I understand that your time is limited and that an evaluation with human subjects may not be what you want to do.

I unfortunately do not have time to do such a study either, as I am quite overcommitted myself with 6 projects on the go at once.

Cheers,

Alain

From: luca.de.alfaro@gmail.com [mailto:luca.de.alfaro@gmail.com] On Behalf Of Luca de Alfaro
Sent: December 21, 2007 3:12 PM
To: Desilets, Alain
Cc: Research into Wikimedia content and communities
Subject: Re: [Wiki-research-l] Wikipedia colored according to trust

Dear Alain,

I would like to encourage you to do such a study. We can also provide data for you.
In a sense, an independent study would be even better.

The project currently has me (30% time; I also do other research, teach, work in Univ committees, etc), Ian (full time, except that he is taking classes, as he should), and Bo (20% time, as he is also working on other things).
We have to be very careful in prioritizing things to do.
Also, we now have a tiny bit of funding, and while this enables me to fund students and pay for machines, it also means that I cannot do a user study on a spur of the moment - I need the approval of the Ethics Board of my university, and to get that, I need to apply, talk to them, etc -- it all takes time.
Finally, my experience is that a user study is hardly ever simple. First you start, then you realize that you are asking the wrong questions, then you redo it, then you figure there is too much noise in the data, then you redo it, then you realize the data analysis does not quite work because what you really needed were these other data.... and the data analysis is also not simple: how to sample pages, how to sample text...

But as I say, I think it would be great if you did it, and we could provide you the data you need.

Luca

On Dec 21, 2007 3:04 AM, Desilets, Alain < Alain.Desilets@nrc-cnrc.gc.ca> wrote:

More randomly ordered thoughts on this. I'm sure they altogether amount to a lot of work, and I don't expect your team to do it all. I just offer it as a list of things that might be interesting for you guys to look at.
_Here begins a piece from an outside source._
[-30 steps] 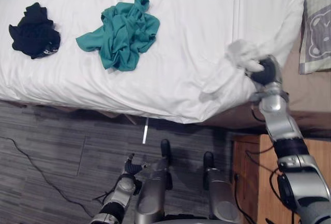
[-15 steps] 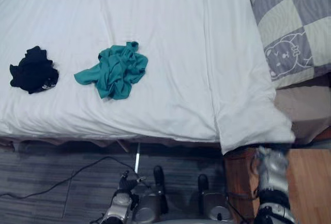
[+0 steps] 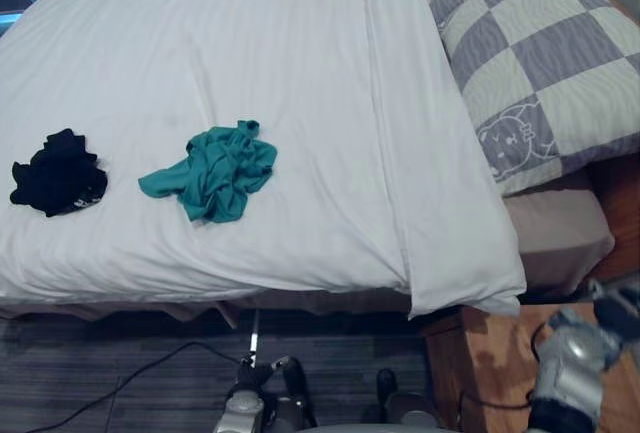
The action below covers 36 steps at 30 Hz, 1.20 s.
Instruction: Tidy the bed and pick cloth on bed and put in laundry
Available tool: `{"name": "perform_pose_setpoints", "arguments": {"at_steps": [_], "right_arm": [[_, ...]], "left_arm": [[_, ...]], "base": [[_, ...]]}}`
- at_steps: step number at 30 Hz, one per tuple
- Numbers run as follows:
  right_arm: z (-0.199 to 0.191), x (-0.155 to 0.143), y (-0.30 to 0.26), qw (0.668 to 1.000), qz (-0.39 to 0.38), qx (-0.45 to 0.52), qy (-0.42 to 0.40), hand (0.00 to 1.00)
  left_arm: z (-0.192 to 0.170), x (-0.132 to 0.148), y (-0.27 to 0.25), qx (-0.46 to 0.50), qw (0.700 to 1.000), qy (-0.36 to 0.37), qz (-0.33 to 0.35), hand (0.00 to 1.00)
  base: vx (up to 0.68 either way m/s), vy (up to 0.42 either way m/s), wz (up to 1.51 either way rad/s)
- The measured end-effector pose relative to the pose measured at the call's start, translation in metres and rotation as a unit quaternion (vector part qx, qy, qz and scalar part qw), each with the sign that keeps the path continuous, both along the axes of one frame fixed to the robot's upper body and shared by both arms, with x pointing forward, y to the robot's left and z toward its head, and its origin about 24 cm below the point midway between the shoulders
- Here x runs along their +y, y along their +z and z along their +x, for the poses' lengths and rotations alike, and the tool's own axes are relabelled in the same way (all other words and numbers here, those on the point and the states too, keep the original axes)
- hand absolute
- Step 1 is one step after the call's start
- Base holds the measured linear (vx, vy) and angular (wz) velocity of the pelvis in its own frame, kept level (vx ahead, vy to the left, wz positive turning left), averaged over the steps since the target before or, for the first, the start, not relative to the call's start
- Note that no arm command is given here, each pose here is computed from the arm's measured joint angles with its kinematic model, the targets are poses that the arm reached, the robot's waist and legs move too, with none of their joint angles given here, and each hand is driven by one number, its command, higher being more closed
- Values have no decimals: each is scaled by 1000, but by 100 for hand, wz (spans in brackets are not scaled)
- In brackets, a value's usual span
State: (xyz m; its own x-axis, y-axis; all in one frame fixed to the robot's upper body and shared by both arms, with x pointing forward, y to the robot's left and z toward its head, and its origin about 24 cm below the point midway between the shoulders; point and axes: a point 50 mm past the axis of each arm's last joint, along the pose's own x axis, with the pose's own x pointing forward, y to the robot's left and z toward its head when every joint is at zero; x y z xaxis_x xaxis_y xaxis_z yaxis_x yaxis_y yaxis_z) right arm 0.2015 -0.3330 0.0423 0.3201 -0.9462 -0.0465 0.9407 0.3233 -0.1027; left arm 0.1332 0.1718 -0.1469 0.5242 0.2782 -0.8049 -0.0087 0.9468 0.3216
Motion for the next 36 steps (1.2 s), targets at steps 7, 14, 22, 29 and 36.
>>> {"name": "perform_pose_setpoints", "arguments": {"at_steps": [7,14,22,29,36], "right_arm": [[95,24,121,966,-177,-110,154,100],[132,35,124,962,-171,-67,203,100],[127,34,76,968,-124,-15,216,100],[80,49,-10,978,-7,23,206,0],[-87,86,-184,876,297,350,150,0]], "left_arm": [[20,0,8,-35,998,-47,15,0],[46,4,20,-68,996,-55,29,0],[56,1,22,-73,995,-56,34,0],[52,7,22,-70,996,-30,35,0],[50,20,24,-73,996,14,40,0]], "base": [[-37,13,23],[-37,-20,15],[31,-53,-1],[73,-49,-6],[107,50,-8]]}}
Earlier, you said you didn't have the resources to conduct a study with human subjects. I just wanted to point out again that you may be overestimating the time it takes to put one of those together. Putting together a web site where people can go and volunteer to evaluate the results of your algorithm on a page they know well would probably require a fraction of the time it took your team to develop the algorithm itself (I'm sure dealing with that much data, and figuring out who wrote what contiguous parts of text took a lot of tinkering). I'm sure it would not be hard to convince editors and reviewers on wikipedia to volunteer to review 30-50 pages through such a special site. You could set up the experiment so that the reviewer reviews a page WITHOUT any of your colourings, and then you compute the overlap between their changes, and the segments that your system thought were untrustworthy. By doing it that way, you would be avoiding the issue of favourable or disfavourable evaluator bias towards the system (because the evaluator does not know which segments the system deems unreliable). Also, you would be catching both false positive and false negatives (whereas the way I evaluated the system, I could only catch false positives).

Another thought is that maybe you should not evaluate the system's ability to rate trustworthiness of **segments**, but rather rate the trustworthiness of whole pages. In other words, it could be that if you focus the user's attention on pages that have a large proportion of red in them, you would have very few false positives on that task (of course you might have lots of false negatives too, but it's still better than what we have now which is NOTHING). For a task like that, you would of course have to compare your system to a naïve implementation which, for example, uses a pages's "age" ( i.e. elapsed time since initial creation), or the number of edits by different people, or the number of visits by different people, as an indication of trustworthiness. Have you looked at how your measure correlates with the review board's evaluation of page quality?

Earlier, you also said you didn't think the algorithm could do a good job at predicting what parts of the text are questionable because so many good contributions are made by occasional one-off contributors and anonymous authors. Maybe all this means is that you need to put your threshold for colouring at a higher value. In other words, only colour those parts which have been written by people who are KNOWN to be poor contributors. Also, for anonymous contributors, do you treat all of them as one big "user", or do you try to distinguish by IP address? Have you tried eliminating anonymous contributions from your processing altogether? Have you tried eliminating contributors who only made contributions to < N pages? How do these things affect the values of "internal" metrics you mentioned in your previous email.

Finally, it may be that this tool is more useful for reviewers and editors than for readers of wikipedia. So, what would be good metrics for reviewers?
* Precision/Recall of pages that are low quality.
* Precsion/Recall of segments in those low quality pages that are low quality
* Productivity boost when reviewing pages using this system vs not. For example, does a reviewer using this system end up doing more edits per hour than a reviewer who does not?

That's it for now. Like I said, I'm sure they altogether amount to a lot of work, and I don't expect your team to do it all. I just offer it as a list of things that might be interesting for you guys to look at.

Cheers,

Alain